> The task
Locate the line containing "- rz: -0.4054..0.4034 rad" in the material below. Copy that line and all following lines through the end exactly, omitting any pictures.

== Recorded information ==

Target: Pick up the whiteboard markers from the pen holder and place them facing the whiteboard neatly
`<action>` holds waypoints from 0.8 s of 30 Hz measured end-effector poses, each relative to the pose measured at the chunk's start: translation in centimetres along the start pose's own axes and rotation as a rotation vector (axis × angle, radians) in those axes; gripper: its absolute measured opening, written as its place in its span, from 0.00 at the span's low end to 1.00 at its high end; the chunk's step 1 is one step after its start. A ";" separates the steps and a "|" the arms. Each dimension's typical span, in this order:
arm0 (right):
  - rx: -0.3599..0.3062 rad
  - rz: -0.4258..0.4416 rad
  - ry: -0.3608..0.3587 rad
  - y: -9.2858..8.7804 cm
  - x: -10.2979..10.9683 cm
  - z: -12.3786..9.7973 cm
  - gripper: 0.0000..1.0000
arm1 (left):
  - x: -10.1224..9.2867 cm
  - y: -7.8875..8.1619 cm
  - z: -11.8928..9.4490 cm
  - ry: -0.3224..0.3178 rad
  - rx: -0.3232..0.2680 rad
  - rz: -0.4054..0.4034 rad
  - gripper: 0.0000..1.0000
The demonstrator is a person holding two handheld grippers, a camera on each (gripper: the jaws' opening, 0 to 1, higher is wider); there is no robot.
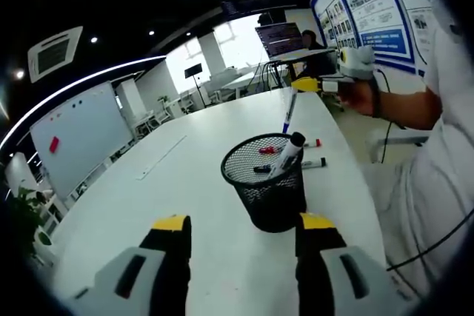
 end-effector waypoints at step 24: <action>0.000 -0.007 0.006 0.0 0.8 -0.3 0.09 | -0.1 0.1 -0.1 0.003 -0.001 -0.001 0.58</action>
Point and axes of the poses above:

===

> Written answer
  - rz: -0.4054..0.4034 rad
  - gripper: 0.0000..1.0000
The demonstrator is a person holding two handheld grippers, a camera on each (gripper: the jaws' opening, 0 to 1, higher is wider); there is no robot.
 end-effector waypoints at step 24: <action>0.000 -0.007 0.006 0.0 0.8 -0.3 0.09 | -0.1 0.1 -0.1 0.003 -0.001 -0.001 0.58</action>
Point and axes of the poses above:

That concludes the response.